ACTIVITY. Lines with "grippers" in the entries below: count them and reply with the number alone.

DATA FOR THIS TASK.
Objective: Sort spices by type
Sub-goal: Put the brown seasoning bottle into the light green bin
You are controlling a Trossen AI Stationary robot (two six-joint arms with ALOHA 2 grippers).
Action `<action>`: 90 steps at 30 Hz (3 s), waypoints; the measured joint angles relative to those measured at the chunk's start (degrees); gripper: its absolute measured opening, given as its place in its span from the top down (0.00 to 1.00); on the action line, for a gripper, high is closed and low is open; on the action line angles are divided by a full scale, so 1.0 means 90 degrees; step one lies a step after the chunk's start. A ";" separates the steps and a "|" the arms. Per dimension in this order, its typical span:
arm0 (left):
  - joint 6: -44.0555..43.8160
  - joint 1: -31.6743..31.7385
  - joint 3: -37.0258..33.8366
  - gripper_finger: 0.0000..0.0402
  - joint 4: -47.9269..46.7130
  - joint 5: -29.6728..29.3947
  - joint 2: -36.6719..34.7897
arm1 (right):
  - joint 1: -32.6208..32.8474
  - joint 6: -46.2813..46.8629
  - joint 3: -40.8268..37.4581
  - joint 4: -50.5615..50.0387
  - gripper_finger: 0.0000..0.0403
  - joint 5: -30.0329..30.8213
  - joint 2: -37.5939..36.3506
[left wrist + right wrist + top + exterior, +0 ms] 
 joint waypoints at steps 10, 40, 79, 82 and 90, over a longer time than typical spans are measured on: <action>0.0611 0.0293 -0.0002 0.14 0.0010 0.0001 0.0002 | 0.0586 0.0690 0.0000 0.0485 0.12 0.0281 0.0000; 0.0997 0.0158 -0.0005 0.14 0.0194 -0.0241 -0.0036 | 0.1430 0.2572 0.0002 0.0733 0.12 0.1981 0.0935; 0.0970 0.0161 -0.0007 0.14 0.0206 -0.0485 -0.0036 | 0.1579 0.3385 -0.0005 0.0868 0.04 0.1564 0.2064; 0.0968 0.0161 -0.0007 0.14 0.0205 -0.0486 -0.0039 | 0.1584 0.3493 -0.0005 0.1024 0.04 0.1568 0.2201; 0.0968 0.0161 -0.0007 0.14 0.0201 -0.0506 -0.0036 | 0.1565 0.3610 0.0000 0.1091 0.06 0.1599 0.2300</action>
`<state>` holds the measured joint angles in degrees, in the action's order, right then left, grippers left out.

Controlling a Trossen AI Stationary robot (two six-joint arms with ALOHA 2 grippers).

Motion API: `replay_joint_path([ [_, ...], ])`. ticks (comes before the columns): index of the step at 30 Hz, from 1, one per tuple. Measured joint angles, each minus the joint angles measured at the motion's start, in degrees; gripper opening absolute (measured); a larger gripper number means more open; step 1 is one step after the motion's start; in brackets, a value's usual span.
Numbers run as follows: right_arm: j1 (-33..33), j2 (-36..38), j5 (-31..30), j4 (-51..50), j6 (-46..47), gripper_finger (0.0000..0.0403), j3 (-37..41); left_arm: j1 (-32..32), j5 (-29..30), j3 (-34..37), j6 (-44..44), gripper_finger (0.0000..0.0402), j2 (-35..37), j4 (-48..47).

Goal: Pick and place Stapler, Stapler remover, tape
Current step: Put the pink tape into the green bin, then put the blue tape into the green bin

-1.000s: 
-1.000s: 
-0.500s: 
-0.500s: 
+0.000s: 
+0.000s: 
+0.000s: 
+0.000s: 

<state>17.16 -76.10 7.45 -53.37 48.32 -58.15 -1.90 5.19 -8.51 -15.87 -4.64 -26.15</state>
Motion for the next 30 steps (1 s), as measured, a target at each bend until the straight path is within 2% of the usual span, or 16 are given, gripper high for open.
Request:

SOLVED PROBLEM. 3